A function is unimodal if it has only one maximum or minimum in the region to be searched. Examples of unimodal functions are shown in Figure 5-2. As shown in the figure, an unimodal function can be continuous or discontinuous, have discontinuous first derivatives, or be defined only at discrete values of the dependent variable.

     An unimodal function can be defined without using derivatives as follows. Let x₁ and x₂ (> x₁) be two experiments placed in the interval a < x < b, and y₁ and y₂ be the results obtained from the profit function having a maximum at y^* = y(x^*). Then y is unimodal if x₂ < x^* implies that y₁ < y₂, and if x₁ > x^* implies that y₁ > y₂. In other words, if the points are both on the same side of the optimum, then the one near the optimum has the higher values of y (1).

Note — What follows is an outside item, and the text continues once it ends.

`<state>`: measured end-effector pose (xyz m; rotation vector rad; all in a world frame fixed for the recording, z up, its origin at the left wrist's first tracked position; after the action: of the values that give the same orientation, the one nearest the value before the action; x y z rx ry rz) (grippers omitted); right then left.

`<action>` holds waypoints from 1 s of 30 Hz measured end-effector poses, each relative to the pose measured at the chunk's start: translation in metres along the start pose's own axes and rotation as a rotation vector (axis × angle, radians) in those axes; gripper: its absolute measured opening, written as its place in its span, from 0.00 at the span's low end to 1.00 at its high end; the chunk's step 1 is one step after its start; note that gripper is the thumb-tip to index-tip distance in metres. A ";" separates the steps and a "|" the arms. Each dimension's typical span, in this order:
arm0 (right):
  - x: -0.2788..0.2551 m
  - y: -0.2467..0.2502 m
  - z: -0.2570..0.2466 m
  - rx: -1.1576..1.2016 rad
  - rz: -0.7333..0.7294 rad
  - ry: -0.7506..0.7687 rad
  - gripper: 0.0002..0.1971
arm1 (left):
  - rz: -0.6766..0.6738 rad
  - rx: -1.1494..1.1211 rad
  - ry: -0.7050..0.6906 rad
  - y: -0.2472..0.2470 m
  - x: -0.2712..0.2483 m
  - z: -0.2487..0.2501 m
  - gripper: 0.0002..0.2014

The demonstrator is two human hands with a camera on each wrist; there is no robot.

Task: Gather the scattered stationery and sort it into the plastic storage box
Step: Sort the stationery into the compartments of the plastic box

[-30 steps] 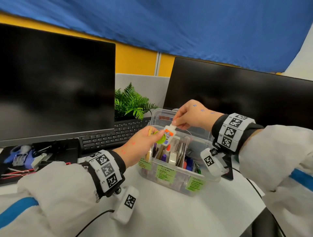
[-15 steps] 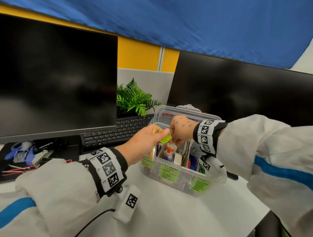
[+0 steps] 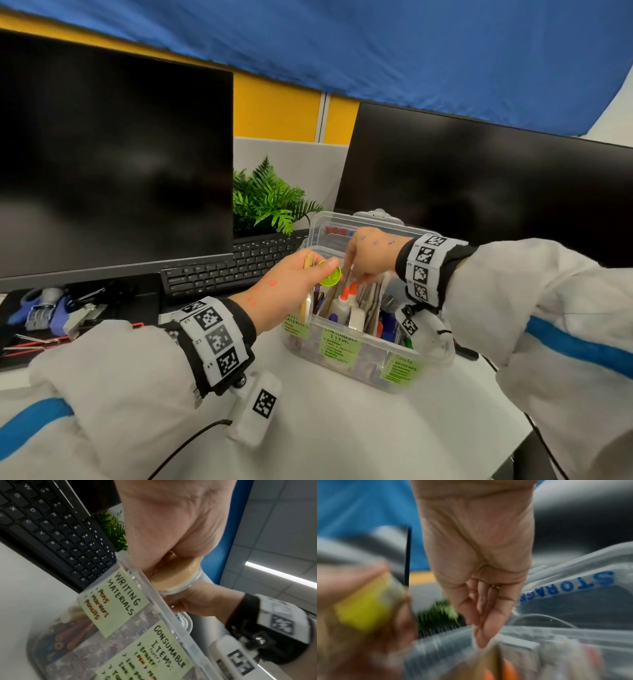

This definition does not require a continuous function, and it will allow a search technique to be developed for unimodal discrete functions. Moreover, while search techniques are developed for unimodal functions, they will work on multimodal functions also. However, they will only locate one of the maxima or minima. In the following discussion all of the functions are considered to be unimodal, and they have one maximum and one minimum either in the interval or on the boundary.

Generally, we know the initial interval on the independent variable to be searched for the maximum of the profit function (or the minimum of the cost function). This interval is called the initial interval of uncertainty, and we need a systematic procedure to reduce the size of this interval. This can be accomplished by placing experiments and eliminating parts of the initial interval that do not contain the optimum.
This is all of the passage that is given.